• TASK ITEM: Gather every line below where "each" appears.

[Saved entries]
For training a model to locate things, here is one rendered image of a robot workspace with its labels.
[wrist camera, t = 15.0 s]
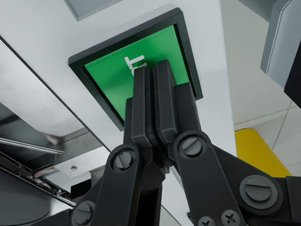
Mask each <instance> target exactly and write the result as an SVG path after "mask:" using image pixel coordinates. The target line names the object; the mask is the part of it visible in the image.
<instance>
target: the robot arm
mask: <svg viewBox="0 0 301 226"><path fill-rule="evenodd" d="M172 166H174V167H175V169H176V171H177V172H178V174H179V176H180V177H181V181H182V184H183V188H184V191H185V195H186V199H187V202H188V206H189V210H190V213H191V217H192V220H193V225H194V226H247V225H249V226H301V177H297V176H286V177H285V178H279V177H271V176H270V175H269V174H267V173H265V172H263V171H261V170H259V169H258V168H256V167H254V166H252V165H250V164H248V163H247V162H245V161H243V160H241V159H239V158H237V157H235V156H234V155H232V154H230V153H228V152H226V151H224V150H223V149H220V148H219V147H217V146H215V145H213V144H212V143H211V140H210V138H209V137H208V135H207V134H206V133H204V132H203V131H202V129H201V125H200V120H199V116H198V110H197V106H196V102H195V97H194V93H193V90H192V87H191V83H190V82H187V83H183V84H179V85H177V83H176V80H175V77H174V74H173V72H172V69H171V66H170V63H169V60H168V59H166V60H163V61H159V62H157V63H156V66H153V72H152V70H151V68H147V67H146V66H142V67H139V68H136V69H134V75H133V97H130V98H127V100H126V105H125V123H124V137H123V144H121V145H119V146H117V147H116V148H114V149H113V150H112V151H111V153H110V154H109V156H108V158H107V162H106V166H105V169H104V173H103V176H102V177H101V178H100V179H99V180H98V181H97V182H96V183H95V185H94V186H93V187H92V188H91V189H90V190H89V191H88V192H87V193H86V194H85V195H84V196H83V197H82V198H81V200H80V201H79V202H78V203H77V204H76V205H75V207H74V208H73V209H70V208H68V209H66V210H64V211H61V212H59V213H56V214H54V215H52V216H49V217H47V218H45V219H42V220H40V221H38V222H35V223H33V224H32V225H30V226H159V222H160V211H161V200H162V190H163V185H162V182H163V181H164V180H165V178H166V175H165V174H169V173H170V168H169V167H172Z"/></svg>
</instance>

--

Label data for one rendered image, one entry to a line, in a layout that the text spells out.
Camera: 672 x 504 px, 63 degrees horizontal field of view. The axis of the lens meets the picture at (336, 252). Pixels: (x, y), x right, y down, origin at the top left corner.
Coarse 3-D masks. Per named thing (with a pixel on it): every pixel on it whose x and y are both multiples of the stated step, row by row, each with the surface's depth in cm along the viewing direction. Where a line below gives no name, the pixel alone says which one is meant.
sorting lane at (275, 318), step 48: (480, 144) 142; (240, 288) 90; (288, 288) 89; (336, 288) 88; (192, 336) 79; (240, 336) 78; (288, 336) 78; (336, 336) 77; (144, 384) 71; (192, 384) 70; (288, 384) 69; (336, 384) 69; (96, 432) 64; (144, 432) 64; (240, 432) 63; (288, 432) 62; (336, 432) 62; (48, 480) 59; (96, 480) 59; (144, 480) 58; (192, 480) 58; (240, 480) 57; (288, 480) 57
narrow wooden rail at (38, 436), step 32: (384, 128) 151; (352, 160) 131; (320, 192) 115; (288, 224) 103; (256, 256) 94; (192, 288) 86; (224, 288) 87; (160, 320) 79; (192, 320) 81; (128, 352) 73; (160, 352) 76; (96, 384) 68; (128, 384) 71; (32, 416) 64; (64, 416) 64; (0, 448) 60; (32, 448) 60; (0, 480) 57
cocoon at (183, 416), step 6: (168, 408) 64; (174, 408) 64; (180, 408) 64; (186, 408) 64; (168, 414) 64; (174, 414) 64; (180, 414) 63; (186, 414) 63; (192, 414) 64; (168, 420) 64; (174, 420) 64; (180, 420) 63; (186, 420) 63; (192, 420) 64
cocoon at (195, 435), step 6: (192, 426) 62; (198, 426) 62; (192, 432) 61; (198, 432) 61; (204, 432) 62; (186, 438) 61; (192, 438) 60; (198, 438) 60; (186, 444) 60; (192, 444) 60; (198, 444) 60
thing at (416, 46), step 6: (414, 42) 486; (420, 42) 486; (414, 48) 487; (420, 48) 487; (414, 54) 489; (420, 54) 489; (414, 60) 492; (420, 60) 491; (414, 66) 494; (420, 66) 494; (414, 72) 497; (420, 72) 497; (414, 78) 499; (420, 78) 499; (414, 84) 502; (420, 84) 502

• YOUR SOLUTION:
Mask each <instance> target exactly and write the result as an SVG path after "mask:" using image pixel coordinates. The target line names the object; the mask is the part of it visible in the image.
Coarse 3-D masks. Per named thing (with a pixel on it): every pixel on it whose x and y are both multiples of the stated step, row by row, each with the surface's depth in cm along the viewing direction. Where a line below gives no name, the pixel alone says which one is meant.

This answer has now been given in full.